§ **DATA EXCERPTS**
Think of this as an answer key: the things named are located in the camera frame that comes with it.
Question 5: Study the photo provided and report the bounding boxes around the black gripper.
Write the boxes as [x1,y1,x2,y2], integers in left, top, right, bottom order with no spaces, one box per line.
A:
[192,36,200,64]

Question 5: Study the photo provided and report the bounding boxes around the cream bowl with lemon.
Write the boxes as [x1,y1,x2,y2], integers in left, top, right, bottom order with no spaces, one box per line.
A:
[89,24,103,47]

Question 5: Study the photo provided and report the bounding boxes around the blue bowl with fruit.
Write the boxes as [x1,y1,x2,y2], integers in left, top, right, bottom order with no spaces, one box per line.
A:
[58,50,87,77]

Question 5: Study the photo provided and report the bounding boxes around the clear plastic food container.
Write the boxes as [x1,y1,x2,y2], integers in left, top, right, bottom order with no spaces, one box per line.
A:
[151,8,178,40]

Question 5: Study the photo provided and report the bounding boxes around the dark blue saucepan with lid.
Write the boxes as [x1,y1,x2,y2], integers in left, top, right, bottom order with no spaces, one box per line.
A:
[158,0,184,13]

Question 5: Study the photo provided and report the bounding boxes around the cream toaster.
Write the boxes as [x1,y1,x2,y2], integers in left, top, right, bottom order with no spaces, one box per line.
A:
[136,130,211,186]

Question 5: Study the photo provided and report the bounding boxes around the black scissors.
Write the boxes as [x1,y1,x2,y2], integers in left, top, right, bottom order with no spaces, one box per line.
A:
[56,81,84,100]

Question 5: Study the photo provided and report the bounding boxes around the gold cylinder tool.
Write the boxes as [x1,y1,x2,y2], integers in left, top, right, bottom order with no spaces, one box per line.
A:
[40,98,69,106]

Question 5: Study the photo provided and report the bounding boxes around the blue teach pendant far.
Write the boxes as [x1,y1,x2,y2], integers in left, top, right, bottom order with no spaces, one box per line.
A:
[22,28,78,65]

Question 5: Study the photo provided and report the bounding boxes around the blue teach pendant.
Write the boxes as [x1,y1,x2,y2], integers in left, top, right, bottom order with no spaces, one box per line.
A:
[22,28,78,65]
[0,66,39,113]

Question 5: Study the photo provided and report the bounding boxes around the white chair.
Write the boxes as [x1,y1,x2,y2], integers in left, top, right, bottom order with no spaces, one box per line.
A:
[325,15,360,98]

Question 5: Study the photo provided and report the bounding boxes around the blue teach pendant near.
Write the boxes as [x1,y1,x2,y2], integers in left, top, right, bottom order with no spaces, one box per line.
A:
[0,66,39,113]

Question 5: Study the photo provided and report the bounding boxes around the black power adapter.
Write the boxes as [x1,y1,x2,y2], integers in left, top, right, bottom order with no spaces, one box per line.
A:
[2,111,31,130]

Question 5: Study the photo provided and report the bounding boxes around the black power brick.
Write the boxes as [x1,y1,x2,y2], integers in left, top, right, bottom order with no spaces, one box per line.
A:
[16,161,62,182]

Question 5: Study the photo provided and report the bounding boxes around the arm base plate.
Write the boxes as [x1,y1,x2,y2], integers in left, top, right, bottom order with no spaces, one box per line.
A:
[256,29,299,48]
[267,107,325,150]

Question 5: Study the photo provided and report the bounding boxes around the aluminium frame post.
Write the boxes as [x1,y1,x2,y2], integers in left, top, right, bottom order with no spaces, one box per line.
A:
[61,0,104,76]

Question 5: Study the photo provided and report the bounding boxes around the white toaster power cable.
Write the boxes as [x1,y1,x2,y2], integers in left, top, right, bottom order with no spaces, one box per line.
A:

§ **WORK REQUIRED**
Go through the lines above and tally those with the string "teach". The total is all that is needed.

§ **ANSWER**
3